Editing and practicing: in other words, give the preparation of the speech far more time than the delivery of the speech. Like 100 times more.
10. Talk to the Happy Couple, not about them. This is extremely important. Aim your remarks at the Happy Couple, look at them, think about them. You can talk “about” someone by talking “to” someone, you know – “Maria, you’ve had good advice for me our whole life. Now it’s my turn to give you advice and all I can think to say is, marry Tony – and you’ve already done that!” This is personal (Maria is wise), sentimental (hearkening back to their shared childhood), complimentary of the other spouse (Tony is totally hot, after all) and kind of cute. It doesn’t try to be funny, but it might be funny.

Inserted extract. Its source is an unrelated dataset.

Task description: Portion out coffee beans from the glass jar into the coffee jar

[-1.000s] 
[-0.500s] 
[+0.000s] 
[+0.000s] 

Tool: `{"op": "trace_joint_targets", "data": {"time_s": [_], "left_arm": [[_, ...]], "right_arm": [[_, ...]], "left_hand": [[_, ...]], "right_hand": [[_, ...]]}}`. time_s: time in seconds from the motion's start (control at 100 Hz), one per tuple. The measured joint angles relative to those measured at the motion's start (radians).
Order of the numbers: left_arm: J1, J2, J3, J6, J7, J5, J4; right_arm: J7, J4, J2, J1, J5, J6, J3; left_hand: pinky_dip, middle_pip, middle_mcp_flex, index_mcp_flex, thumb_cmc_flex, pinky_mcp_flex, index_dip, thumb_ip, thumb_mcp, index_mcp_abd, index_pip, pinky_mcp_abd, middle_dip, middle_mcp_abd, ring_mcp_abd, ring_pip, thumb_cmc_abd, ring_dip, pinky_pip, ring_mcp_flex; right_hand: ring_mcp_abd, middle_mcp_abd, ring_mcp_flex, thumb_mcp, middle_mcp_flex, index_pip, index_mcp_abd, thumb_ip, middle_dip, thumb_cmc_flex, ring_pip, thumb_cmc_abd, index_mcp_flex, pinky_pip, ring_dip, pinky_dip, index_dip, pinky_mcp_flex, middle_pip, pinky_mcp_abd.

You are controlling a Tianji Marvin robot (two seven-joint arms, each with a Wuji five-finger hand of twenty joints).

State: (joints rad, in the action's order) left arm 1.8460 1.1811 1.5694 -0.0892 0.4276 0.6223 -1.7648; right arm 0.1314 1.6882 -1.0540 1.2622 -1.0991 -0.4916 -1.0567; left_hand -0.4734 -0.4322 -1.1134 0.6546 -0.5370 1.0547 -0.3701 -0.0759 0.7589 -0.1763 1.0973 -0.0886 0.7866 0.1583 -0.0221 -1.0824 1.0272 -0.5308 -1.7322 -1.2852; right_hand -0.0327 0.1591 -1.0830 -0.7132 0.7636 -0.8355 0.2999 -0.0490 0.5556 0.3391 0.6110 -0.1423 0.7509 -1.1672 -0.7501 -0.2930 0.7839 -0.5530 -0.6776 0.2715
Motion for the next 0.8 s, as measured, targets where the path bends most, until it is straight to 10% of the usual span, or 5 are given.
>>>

And the last, special rule:
11. Look at them, really look at them. I said this before, but I will say it again and for a different reason. It is hard to be serious. It is hard to be earnest. It is hard to let down our guard, to risk tears forming in our eyes. But you want to be real, you want to be authentic. To be authentic, to say what you really feel, requires that you feel very brave or very safe. You can be both, by focusing on the person in the room whose special day it is, whom you love. Let their feelings for you give you the safety you need, to express yourself.
Aside from just being yourself, these words
can be the most beautiful gift you will ever give them.
It’s worth a little work. They’re worth it. You’re worth it.